Miejsce zagnieżdzenia sie w KRK
Pytanie do współdyskutantów utożsamiajacych się z KRK/ przynależnych do :
- w jakich ruchach/ aktywnosciach na łonie Matki odnaleźliście się i dlaczego?
- w jakich ruchach/ aktywnosciach na łonie Matki odnaleźliście się i dlaczego?
0
Aby napisać komentarz, musisz się zalogować lub zarejestrować.
Komentarz
parafia to niemało.
wiejska parafia, niezależnie od proboszcza, jakoś nie odczuwam potrzeby przebywania w jakiejś konFraterni czy kon Sisterni
A co do wątkowego pytania, to no, ten tego: katolickie wychowanie dzieci, wcześniej jako beneficjent, teraz jako rodzic
Wiele zyskało na tym moje małżeństwo. Bardzo wiele.
W parafii byłem zakorzeniony przez 25 lat, ale parę lat temu się to drastycznie zmieniło.
A ad rem - w liceum byłam w Oazie, na studiach - w Duszpasterstwie Akademickim, a teraz - podobnie jak kilka innych osób piszących w tym wątku - chodzę po prostu do parafialnego kościoła na Msze św. i czasem na nabożeństwa.
aktywności tradycyjne
PS Kiedyś, w stołecznej parafii weszłam w coś, co się okazało sektą; patronował temu młody x. wikariusz. Mówiłam językami, "spoczywałam" w Duchu Świętym... Po miesiącu okazało się, że to rozmodlone towarzystwo odrzuca kult Najświętszej Maryi Panny - zwiewałam stamtąd aż się kurzyło. Po rozmowie, ze śp. ks. Michalakiem dowiedziałam się, że to sekta. Nazywało się to "Jezus jest Panem".
Uprę się przy tysiącu.
Co to znaczy - serio pytam - "utożsamiać się z KRK"?
Bo pod to podpada i tzw. "niewierzący praktykujący" (według mnie).
przez 7 lat - niedzielny trads
(teraz okazyjnie (życie/praca), święta, w tym Boże Narodzenie, Triduum/Wielkanooc "po staremu" od 11 lat)

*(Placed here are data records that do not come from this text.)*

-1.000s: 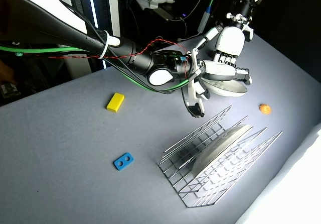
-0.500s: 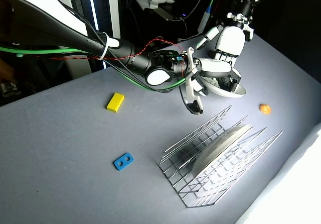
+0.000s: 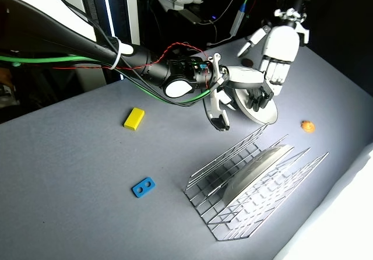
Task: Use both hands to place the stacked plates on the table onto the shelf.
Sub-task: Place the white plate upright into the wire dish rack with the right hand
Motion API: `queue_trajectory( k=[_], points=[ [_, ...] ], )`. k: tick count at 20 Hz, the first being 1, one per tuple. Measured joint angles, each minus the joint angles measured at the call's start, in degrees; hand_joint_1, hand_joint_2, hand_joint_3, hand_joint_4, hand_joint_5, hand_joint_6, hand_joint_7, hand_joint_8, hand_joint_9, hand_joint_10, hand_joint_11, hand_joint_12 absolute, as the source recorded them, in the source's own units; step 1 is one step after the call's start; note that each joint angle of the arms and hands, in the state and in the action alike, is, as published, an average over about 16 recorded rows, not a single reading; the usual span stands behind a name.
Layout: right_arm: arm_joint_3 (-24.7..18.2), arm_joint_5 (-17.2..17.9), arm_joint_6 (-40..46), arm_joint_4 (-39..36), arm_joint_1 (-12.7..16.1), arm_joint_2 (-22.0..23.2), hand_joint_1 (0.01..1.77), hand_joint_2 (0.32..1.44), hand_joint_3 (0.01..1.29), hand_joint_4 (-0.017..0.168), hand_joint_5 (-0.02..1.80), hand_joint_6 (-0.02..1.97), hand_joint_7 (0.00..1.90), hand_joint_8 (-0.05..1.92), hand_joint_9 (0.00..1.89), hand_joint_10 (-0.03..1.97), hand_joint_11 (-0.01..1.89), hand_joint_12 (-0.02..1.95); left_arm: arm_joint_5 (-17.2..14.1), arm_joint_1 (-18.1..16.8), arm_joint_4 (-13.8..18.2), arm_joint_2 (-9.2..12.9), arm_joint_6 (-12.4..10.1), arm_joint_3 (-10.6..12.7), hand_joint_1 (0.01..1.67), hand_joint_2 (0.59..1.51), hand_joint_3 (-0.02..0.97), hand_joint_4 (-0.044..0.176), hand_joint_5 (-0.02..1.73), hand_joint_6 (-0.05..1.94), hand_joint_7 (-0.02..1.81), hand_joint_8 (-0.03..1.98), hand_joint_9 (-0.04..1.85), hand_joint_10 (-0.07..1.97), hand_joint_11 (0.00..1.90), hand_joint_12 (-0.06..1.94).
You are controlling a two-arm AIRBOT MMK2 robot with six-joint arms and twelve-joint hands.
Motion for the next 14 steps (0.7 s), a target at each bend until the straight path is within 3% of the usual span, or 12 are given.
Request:
queue_trajectory(
  k=[7, 14],
  points=[
    [-9.44, -0.02, 0.06, 3.29, 0.57, 8.55, 1.14, 0.96, 0.01, 0.008, 0.96, 0.50, 1.10, 0.77, 1.10, 0.44, 0.66, 1.27, -1.67, -7.03, 1.78, 3.27, 0.00, 1.72, 0.01, 1.131, 0.020, -0.001, 0.01, 0.02, 0.02, 0.00, 0.02, 0.01, 0.02, 0.02],
    [-22.53, -0.25, 1.02, 9.66, 4.18, 21.80, 1.18, 0.96, 0.01, 0.021, 1.02, 0.76, 1.11, 0.79, 1.09, 0.49, 0.66, 1.24, -4.78, -12.32, 4.89, 6.31, 0.00, 2.48, 0.01, 1.129, 0.020, -0.001, 0.02, 0.01, 0.02, 0.00, 0.02, 0.01, 0.02, 0.01]
  ],
)
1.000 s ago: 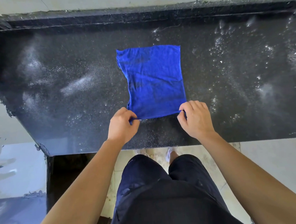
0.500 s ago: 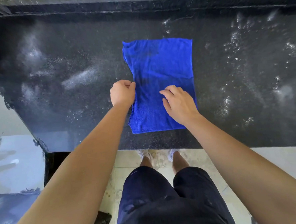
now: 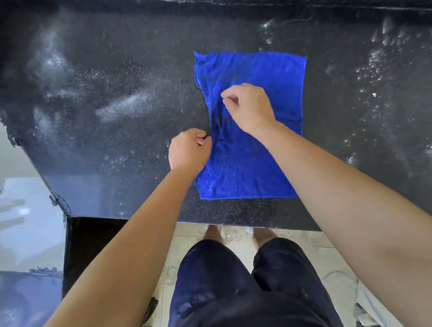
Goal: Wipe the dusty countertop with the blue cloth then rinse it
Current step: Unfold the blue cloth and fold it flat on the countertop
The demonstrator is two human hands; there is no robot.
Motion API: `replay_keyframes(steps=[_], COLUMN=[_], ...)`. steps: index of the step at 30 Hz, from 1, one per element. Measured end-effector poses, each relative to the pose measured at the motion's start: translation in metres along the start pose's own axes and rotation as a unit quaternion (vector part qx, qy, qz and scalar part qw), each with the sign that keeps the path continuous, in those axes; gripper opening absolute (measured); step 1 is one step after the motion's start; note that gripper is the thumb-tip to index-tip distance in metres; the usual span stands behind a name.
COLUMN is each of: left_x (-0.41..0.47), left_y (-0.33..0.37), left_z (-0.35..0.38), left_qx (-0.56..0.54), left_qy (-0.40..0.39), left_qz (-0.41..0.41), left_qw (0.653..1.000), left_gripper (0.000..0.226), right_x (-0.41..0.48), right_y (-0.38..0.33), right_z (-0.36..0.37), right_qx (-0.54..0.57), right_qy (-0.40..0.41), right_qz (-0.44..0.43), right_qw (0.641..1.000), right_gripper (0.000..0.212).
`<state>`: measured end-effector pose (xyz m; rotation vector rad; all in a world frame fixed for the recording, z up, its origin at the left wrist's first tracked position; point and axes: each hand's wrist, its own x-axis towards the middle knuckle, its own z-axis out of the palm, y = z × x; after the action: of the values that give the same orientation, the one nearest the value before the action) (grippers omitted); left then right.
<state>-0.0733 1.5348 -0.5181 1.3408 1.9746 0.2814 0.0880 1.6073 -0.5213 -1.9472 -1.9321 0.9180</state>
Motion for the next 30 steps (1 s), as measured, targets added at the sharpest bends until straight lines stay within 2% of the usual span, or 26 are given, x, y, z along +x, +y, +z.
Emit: replay_keyframes(steps=[4,8,11,13,15,17,21,24,26,28,30], left_x=[-0.006,-0.003,-0.004,-0.009,-0.014,-0.016,-0.007,0.003,0.015,0.032,0.049], left_y=[-0.009,-0.008,-0.012,-0.017,-0.023,-0.028,-0.027,-0.017,-0.006,0.007,0.022], left_z=[0.001,0.000,-0.006,-0.013,-0.018,-0.021,-0.026,-0.025,-0.023,-0.018,-0.012], left_qx=[0.005,0.051,0.015,-0.022,-0.031,-0.032,-0.017,-0.016,-0.012,-0.011,0.006], left_qy=[-0.016,-0.034,-0.007,0.021,0.042,0.060,0.080,0.086,0.083,0.069,0.039], left_qz=[-0.003,-0.005,-0.054,-0.078,-0.088,-0.107,-0.127,-0.077,-0.034,-0.014,-0.008], left_qw=[1.000,0.998,0.998,0.996,0.995,0.992,0.989,0.993,0.996,0.997,0.999], left_gripper=[0.011,0.014,0.011,0.007,0.006,0.007,0.010,0.016,0.025,0.038,0.040], right_x=[0.033,0.050,0.058,0.060,0.059,0.057,0.054,0.045,0.029,0.008,-0.013], right_y=[-0.033,-0.037,-0.046,-0.043,-0.035,-0.032,-0.032,-0.026,-0.016,-0.002,0.016], right_z=[0.015,0.030,0.025,0.022,0.022,0.021,0.017,0.012,0.009,0.009,0.010], right_qx=[0.006,-0.046,-0.069,-0.022,0.085,0.139,0.129,0.131,0.085,-0.005,-0.066], right_qy=[-0.022,-0.059,-0.094,-0.106,-0.095,-0.091,-0.101,-0.124,-0.084,0.008,0.081], right_qz=[-0.019,0.017,0.048,0.047,0.066,0.093,0.078,0.054,-0.010,-0.072,-0.078], right_qw=[1.000,0.997,0.992,0.993,0.990,0.982,0.983,0.982,0.993,0.997,0.991], right_gripper=[0.039,0.035,0.038,0.031,0.026,0.030,0.032,0.034,0.041,0.040,0.039])
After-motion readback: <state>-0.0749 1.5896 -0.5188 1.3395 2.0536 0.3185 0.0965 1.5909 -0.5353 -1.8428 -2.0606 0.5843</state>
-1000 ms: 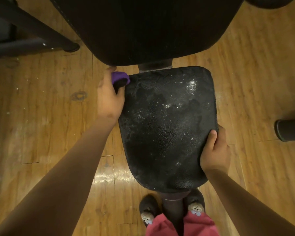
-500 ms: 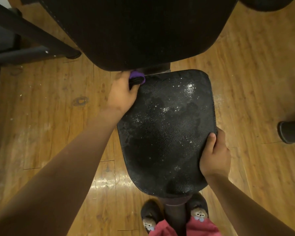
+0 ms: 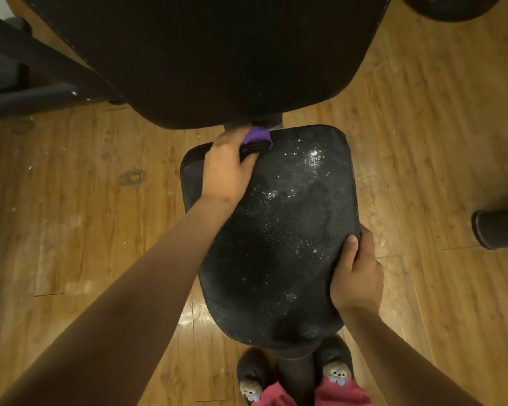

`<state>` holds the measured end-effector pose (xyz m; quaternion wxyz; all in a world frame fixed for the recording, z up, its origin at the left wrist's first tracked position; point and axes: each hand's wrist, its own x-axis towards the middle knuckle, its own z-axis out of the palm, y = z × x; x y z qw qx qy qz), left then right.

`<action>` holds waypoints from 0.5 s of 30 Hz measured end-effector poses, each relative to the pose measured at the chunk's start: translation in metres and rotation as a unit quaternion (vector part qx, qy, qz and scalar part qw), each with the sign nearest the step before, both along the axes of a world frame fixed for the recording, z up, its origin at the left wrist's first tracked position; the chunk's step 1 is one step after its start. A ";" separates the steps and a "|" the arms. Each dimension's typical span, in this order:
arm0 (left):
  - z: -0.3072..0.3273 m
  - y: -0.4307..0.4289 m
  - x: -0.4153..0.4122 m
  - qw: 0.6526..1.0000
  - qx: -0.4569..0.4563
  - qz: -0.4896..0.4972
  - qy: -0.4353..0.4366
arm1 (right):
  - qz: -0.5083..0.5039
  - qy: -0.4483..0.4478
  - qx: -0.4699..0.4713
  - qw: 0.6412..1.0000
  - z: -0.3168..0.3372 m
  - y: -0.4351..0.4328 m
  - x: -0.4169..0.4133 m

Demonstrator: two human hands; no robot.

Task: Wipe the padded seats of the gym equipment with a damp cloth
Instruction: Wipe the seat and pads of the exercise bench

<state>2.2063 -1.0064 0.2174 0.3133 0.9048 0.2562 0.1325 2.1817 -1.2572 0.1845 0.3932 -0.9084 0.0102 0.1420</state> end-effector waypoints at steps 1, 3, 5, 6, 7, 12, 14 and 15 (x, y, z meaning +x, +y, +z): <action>0.001 0.000 0.004 1.000 0.003 -0.004 0.004 | 0.000 0.004 0.001 1.000 0.000 0.000 0.000; 0.004 0.005 0.001 1.000 0.012 -0.023 0.016 | 0.001 0.013 0.001 1.000 0.000 -0.002 0.000; 0.008 0.013 -0.011 0.999 0.026 -0.020 0.027 | 0.002 0.015 0.002 1.000 0.001 -0.002 0.001; 0.009 0.016 -0.017 0.999 0.032 -0.003 0.036 | 0.003 0.014 0.003 1.000 0.000 -0.001 0.001; 0.009 0.017 -0.020 0.998 0.037 0.019 0.047 | 0.003 0.015 0.004 1.000 0.000 -0.001 0.001; 0.003 -0.011 0.008 0.998 0.049 0.006 0.038 | 0.000 0.018 0.013 1.000 0.001 -0.001 0.001; 0.004 -0.032 0.031 0.998 0.044 -0.022 0.035 | 0.000 0.014 0.012 1.000 0.002 -0.001 0.001; 0.004 -0.039 0.040 0.998 0.042 -0.033 0.034 | 0.001 0.012 0.011 1.000 0.002 -0.001 0.001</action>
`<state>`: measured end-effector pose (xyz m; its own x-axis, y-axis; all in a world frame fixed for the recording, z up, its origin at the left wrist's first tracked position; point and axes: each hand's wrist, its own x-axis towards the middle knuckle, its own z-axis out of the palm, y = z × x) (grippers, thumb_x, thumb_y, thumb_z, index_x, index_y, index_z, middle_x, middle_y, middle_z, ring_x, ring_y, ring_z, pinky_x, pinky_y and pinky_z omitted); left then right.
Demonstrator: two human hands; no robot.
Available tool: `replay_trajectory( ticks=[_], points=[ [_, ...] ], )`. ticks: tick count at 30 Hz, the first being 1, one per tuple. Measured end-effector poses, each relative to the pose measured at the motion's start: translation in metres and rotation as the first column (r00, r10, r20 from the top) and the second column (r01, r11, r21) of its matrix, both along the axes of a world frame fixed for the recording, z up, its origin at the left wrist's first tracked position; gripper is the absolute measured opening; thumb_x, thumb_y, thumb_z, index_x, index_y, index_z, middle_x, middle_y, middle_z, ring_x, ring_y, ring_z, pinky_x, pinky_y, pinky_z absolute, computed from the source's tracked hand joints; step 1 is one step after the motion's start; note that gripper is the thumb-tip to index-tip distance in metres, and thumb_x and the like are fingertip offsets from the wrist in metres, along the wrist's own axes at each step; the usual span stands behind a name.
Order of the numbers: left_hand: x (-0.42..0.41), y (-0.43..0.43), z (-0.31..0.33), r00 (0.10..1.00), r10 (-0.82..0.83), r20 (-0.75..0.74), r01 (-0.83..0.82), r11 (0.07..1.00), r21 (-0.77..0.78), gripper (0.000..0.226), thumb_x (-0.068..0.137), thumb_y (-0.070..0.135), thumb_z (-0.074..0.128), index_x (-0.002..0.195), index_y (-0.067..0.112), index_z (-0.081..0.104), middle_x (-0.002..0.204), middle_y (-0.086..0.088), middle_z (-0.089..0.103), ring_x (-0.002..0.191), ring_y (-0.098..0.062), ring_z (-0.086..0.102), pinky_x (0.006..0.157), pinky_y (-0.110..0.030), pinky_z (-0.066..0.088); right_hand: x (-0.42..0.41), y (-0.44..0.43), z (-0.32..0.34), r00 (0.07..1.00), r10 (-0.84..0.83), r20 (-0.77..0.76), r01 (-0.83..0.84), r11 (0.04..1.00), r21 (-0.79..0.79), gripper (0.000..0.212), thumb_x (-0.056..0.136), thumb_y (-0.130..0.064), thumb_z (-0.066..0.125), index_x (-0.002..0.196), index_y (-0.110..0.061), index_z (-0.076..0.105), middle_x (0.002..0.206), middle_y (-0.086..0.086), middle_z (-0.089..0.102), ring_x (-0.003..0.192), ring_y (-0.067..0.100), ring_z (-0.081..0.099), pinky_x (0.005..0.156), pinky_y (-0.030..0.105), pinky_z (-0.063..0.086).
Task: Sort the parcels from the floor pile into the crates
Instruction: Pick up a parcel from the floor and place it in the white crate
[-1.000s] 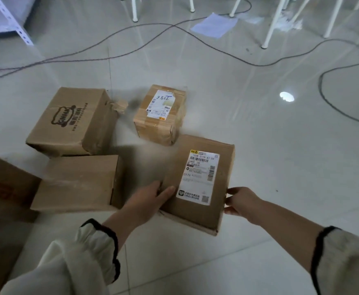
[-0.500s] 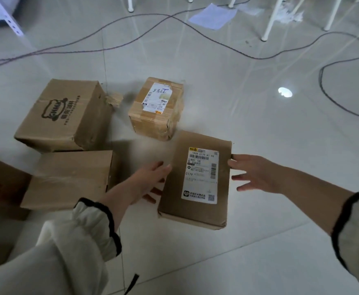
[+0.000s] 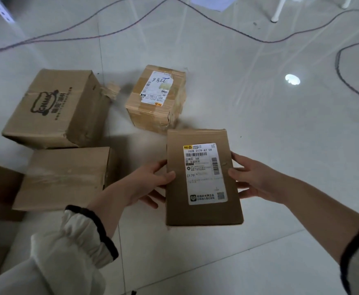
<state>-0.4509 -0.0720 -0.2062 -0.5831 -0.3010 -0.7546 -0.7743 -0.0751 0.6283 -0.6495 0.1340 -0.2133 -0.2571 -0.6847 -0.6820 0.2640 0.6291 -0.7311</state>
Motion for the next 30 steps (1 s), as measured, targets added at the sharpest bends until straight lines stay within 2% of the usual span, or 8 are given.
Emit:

- liznąłem (pośrednio przez brata) Oazę - odrzucało mnie
- liznąłem (zachwyt! ale przeszło po 4 latach) - Odnowę w Duchu Św, (rekolekcje zamknięte), dużo książek i wiedza mnie... "schłodziła" do całego Ruchu.
- nic przy parafii (a myślałem), bo odrzuca mnie modernistyczo-olewackie podejście kapłanów do liturgii
w dziecińswie ministrant - ogromnie namawiałem pierworodnego, nie udało się, może za 5 lat - wtorodnego syna
==
ad biskupa miejsca - za każdym razem, kiedy myślałem, że to może tylko taki proboszcz zawsze ktoś-lub-coś dawało do zrozumienia, że nic w parafii bez zgody/namowy biskupa!
z taką pewną nieśmiałością zauważę
sojusz tronu i oltarza zawsze się opłaca
tronowi,
niezależnie kogo nazwiemy suwerenem i kto uważa się za jego emanację
*
"Podstawą tronu Bożego są sprawiedliwość i prawo; przed Nim kroczą łaska i wierność."
Księga Psalmów 89:15 / Biblia Tysiąclecia
Kiedyś wiejska parafia, teraz miejska. Różnica jest taka że na wsi ludziska są chojniejsi dla Proboszcza.